Jean-Louis Bourlanges, créée le 03-10-2021

"Je voudrais faire quelque chose de peu convenable, et vous recommander le livre de notre camarade Nicolas Baverez. On ne sera pas étonné qu’il y reprenne ses thèmes habituels, Nicolas est quelqu’un plus enclin à se répéter qu’à se contredire, mais il les met sous un chapeau tout à fait différent puisqu’il replace son pessimisme habituel dans un cadre pandémique, et relie ce choc à ceux qui l’ont précédé. Je trouve qu’il y a quelque chose d’original par rapport à ce qu’on peut lire chez les autres : Baverez montre le faux diagnostic de la démondialisation ; il explique très clairement que la pandémie n’a pas ruiné la mondialisation ; elle a affecté les chaînes de valeurs et changé certains comportements, mais en réalité la planète économique et sociale reste un tout globalisé. Le livre a l’immense mérite pour nous autres Baverezologues émérites : nous étions habitués à un numéro d’affliction à caractère national, l’auteur a désormais atteint un niveau cosmique car c’est l’ensemble de l’Occident qui est désormais touché. Son pessimisme quasiment ontologique a enfin trouvé un terrain de jeu à sa mesure."


Le squelette de Big John

Matthias Fekl, créée le 03-10-2021

"Je vous conseille d’aller rue des Archives à Paris, où la Galerie du Marais expose dans une boutique pop-up le squelette de Big John. Ce sont les os d’un tricératops géant que vous pourrez y voir, vieux de 66 millions d’années. C’est tout à fait spectaculaire. Il sera bientôt vendu aux enchères, dépêchez-vous donc d’aller le voir, il y sera jusqu’au 15 octobre. Pour les jeunes archéologues en herbe, ou les moins jeunes qui ont rêvé devant Jurassic Park ou Indiana Jones, c’est très émouvant, très beau, courez-y."

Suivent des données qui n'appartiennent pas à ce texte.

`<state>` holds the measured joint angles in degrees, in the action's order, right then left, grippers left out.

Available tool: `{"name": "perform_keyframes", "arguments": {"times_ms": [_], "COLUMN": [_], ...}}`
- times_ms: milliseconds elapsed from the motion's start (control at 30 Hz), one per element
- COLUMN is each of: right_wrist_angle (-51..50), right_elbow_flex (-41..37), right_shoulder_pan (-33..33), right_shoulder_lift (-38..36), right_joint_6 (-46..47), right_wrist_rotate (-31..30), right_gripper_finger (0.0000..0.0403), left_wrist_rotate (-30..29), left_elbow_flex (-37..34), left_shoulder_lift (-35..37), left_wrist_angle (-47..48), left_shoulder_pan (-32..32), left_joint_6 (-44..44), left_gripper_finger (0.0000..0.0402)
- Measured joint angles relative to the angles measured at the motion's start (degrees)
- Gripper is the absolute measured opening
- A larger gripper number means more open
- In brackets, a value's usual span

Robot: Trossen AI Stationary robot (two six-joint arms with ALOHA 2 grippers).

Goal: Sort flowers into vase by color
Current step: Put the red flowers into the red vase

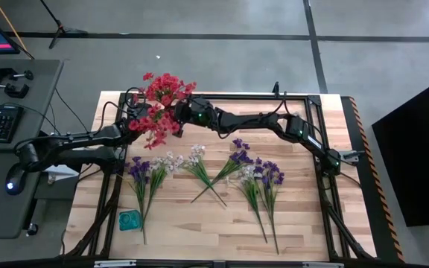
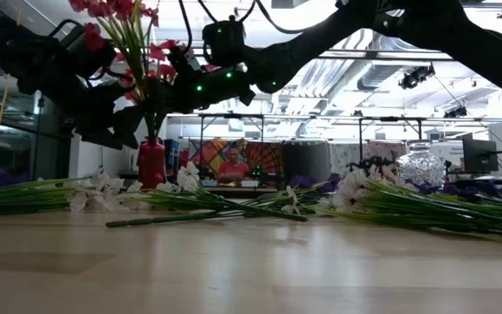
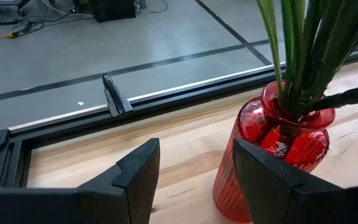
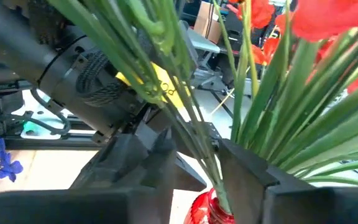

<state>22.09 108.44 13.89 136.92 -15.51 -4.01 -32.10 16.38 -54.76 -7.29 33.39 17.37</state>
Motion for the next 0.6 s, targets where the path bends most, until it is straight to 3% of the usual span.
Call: {"name": "perform_keyframes", "arguments": {"times_ms": [267,600], "right_wrist_angle": [0.1,0.0], "right_elbow_flex": [0.0,0.0], "right_shoulder_pan": [0.39,1.26], "right_shoulder_lift": [-0.04,-0.04], "right_joint_6": [0.01,3.2], "right_wrist_rotate": [-0.21,-0.17], "right_gripper_finger": [0.0007,0.0002], "left_wrist_rotate": [-0.04,-0.07], "left_elbow_flex": [0.0,0.0], "left_shoulder_lift": [0.0,0.0], "left_wrist_angle": [0.02,0.02], "left_shoulder_pan": [0.0,0.0], "left_joint_6": [0.02,0.0], "left_gripper_finger": [0.0191,0.0191]}}
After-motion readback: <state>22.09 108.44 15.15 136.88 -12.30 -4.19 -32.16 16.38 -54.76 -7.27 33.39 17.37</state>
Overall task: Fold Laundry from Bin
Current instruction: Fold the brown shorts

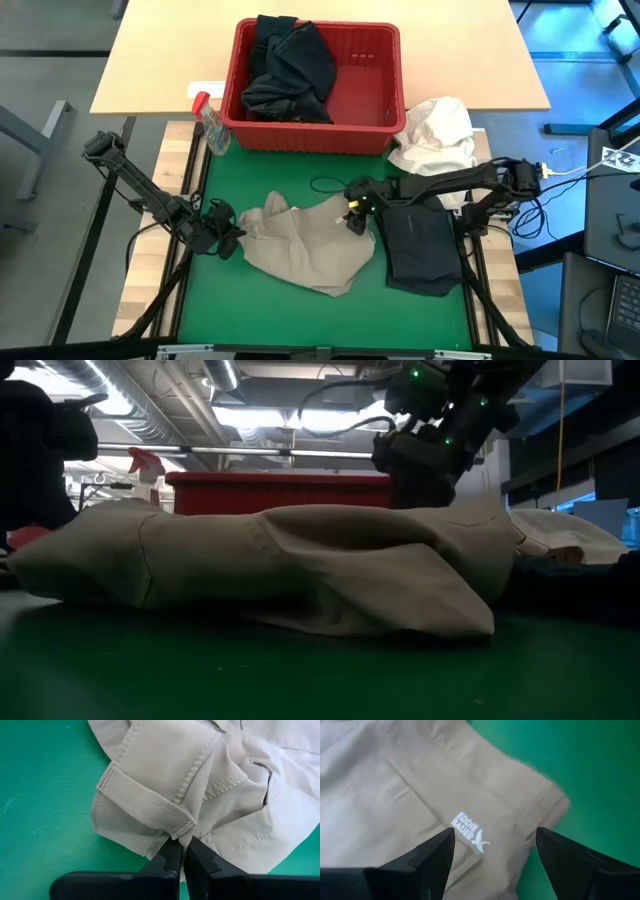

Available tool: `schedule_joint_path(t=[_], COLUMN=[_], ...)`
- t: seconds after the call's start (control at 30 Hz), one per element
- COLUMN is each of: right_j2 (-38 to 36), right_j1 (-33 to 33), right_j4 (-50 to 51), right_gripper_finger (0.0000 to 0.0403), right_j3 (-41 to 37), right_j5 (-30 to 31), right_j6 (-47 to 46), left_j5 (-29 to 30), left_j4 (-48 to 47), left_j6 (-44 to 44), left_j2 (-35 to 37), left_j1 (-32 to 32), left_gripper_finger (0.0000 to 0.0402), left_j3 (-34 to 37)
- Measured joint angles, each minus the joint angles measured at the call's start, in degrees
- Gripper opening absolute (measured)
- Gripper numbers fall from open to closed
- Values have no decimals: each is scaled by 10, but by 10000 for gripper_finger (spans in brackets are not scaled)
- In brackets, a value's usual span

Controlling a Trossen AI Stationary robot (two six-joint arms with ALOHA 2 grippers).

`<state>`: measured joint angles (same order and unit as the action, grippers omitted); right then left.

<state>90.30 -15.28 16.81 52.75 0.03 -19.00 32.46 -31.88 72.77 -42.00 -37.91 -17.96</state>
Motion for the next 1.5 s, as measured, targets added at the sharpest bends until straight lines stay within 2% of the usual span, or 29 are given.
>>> schedule_joint_path(t=[0.23, 0.37, 0.47, 0.57, 0.77, 0.83, 1.0, 1.17, 1.3, 1.5], right_j2=[35, 69, 84, 86, 87, 81, 1, -137, -245, -351], right_j1=[-26, -28, -19, -19, -20, -20, -20, -19, -19, -20], right_j4=[-4, -41, -80, -105, -111, -106, -79, -15, 5, -20], right_gripper_finger=[279, 279, 260, 206, 32, 14, 22, 9, 18, 7], right_j3=[-11, -13, -12, -12, -12, -12, -12, -12, -12, -12], right_j5=[-30, -100, -126, -133, -126, -117, -99, 8, 83, 88], right_j6=[-60, -68, -67, -63, -28, -13, 13, 68, 97, 156], left_j5=[14, 12, 11, 11, 27, 33, 22, 47, 98, 233], left_j4=[-7, -6, -6, -7, -7, -7, -55, -176, -248, -277], left_j6=[0, 0, -8, -14, -27, -30, -68, -126, -178, -310], left_j2=[0, 0, 0, 0, 0, 0, 14, 15, 15, 15], left_j1=[0, 0, 0, 0, 0, 0, 1, 1, 1, 1], left_gripper_finger=[5, 6, 6, 6, 5, 3, 2, 2, 1, 1], left_j3=[0, 0, 0, 0, 0, 0, -53, -172, -259, -352])
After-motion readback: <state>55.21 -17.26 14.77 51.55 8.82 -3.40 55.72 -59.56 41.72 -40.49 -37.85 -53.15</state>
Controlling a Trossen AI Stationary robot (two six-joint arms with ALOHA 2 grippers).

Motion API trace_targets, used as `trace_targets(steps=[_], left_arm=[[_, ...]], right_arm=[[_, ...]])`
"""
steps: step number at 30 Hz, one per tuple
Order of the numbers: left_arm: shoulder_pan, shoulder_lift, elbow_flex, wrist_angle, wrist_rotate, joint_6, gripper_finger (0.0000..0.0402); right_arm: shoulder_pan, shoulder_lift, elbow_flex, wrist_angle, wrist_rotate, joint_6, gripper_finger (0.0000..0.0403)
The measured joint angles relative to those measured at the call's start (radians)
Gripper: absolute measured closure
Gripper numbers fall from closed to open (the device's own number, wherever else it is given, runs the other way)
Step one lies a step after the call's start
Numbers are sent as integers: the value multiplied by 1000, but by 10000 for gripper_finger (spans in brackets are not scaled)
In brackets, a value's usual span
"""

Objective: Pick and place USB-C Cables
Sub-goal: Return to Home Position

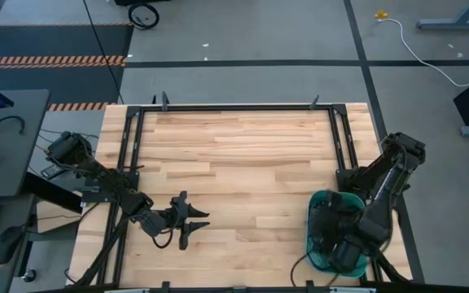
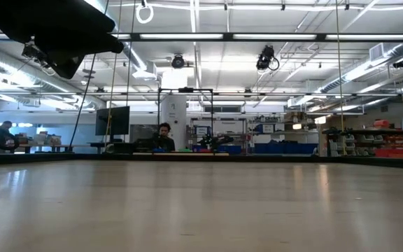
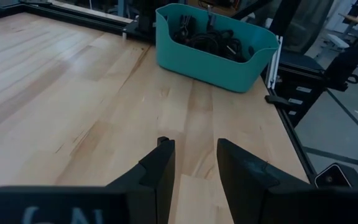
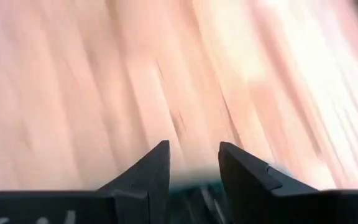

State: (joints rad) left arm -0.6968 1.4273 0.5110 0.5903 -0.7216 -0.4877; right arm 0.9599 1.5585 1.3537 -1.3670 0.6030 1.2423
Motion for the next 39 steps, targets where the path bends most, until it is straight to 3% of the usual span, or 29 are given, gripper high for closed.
trace_targets(steps=[4, 6, 8, 10, 14, 16, 18, 22, 26, 29, 33, 36, 39], left_arm=[[0, 0, 0, 0, 0, 0, 276], [0, 0, 0, 2, 0, 0, 276], [0, 0, 0, 6, 0, 0, 276], [0, 0, 0, 12, 0, 1, 276], [0, 0, 0, 40, 0, 3, 276], [0, 0, 0, 51, 0, 9, 276], [0, 0, 0, 56, 0, 10, 276], [0, 0, 0, 57, 0, 9, 276], [0, 0, 0, 53, 0, 9, 276], [0, 0, 0, 47, 0, 9, 276], [0, 0, 0, 40, 1, 10, 276], [0, 0, 0, 39, 1, 9, 276], [0, 0, 0, 37, 0, 9, 276]], right_arm=[[50, 6, -82, 334, 318, -73, 281], [61, 11, -155, 581, 399, -155, 296], [61, 11, -255, 918, 409, -286, 316], [42, 12, -360, 1314, 359, -461, 340], [-37, 47, -542, 2085, 122, -884, 391], [-98, 67, -593, 2328, -12, -1063, 396], [-177, 57, -635, 2449, -171, -1147, 395], [-354, -60, -697, 2459, -393, -1198, 399], [-512, -296, -777, 2312, -495, -1177, 399], [-587, -513, -832, 2128, -466, -1157, 400], [-605, -781, -863, 1810, -350, -1120, 400], [-594, -927, -882, 1624, -303, -1085, 400], [-594, -1018, -941, 1563, -291, -1072, 400]])
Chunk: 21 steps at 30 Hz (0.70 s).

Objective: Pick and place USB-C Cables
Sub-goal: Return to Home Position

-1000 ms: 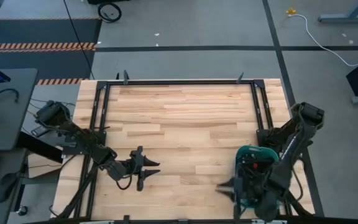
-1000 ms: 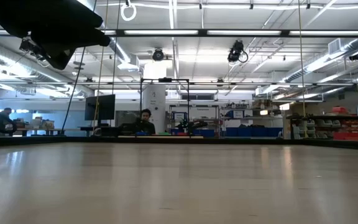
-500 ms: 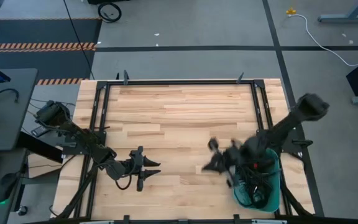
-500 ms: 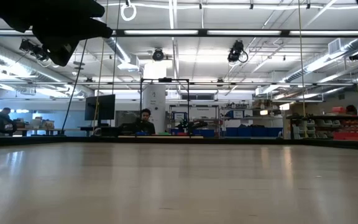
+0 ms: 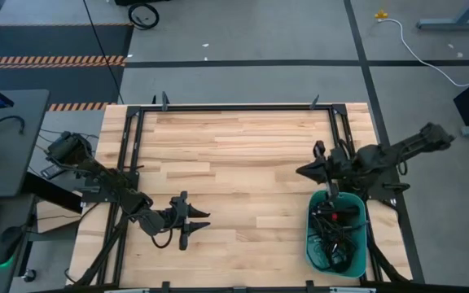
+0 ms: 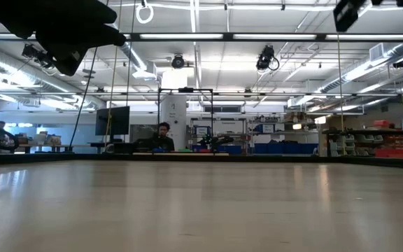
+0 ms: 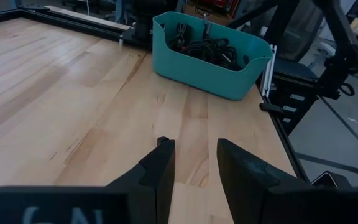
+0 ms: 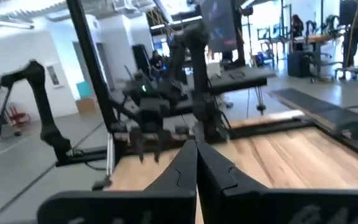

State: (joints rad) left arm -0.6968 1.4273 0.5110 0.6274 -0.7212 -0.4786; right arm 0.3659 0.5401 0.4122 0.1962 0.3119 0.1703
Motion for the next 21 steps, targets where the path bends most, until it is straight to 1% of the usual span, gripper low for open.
trace_targets(steps=[4, 10, 13, 18, 21], left_arm=[[0, 0, 0, 3, -5, 0, 276], [0, 0, 0, 3, -8, -5, 276], [0, 0, 0, 3, -12, 0, 276], [11, 0, 0, 3, -14, -4, 276], [22, 0, 0, 4, -16, -5, 276]], right_arm=[[-13, -92, -120, 14, -55, -9, 400], [-86, -277, -269, 61, -43, 3, 401], [-146, -377, -301, 27, -57, 1, 401], [-266, -536, -309, -107, -142, 4, 402], [-321, -534, -325, -141, -194, 23, 402]])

Les puissances mondialisées - Repenser la sécurité internationale

Nicole Gnesotto, créée le 26-09-2021

"Je reviens à la géopolitique pour vous recommander le dernier ouvrage de Bertrand Badie. J’ai déjà recommandé d’autres livres de ce grand professeur de science politique ici, notamment parce que sa pensée est assez iconoclaste, par rapport aux thèses prégnantes en France et plus généralement en Occident. Il est par exemple très mal vu au Quai d’Orsay, puisque l’une de ses thèses est de dire que la géopolitique est terminée, que dans la mondialisation, se fonder sur les territoires, les souverainetés nationales et les rapports de force pour penser la sécurité internationale, c’est se tromper de sujet. Les grands défis sont mondiaux ne se traitent pas avec des moyens militaires. Sa pensée peut très bien être contestée, je suis personnellement en désaccord sur plusieurs points, mais je reconnais que chaque fois que j’ai lu un livre de Bertrand Badie, il m’a fait réfléchir."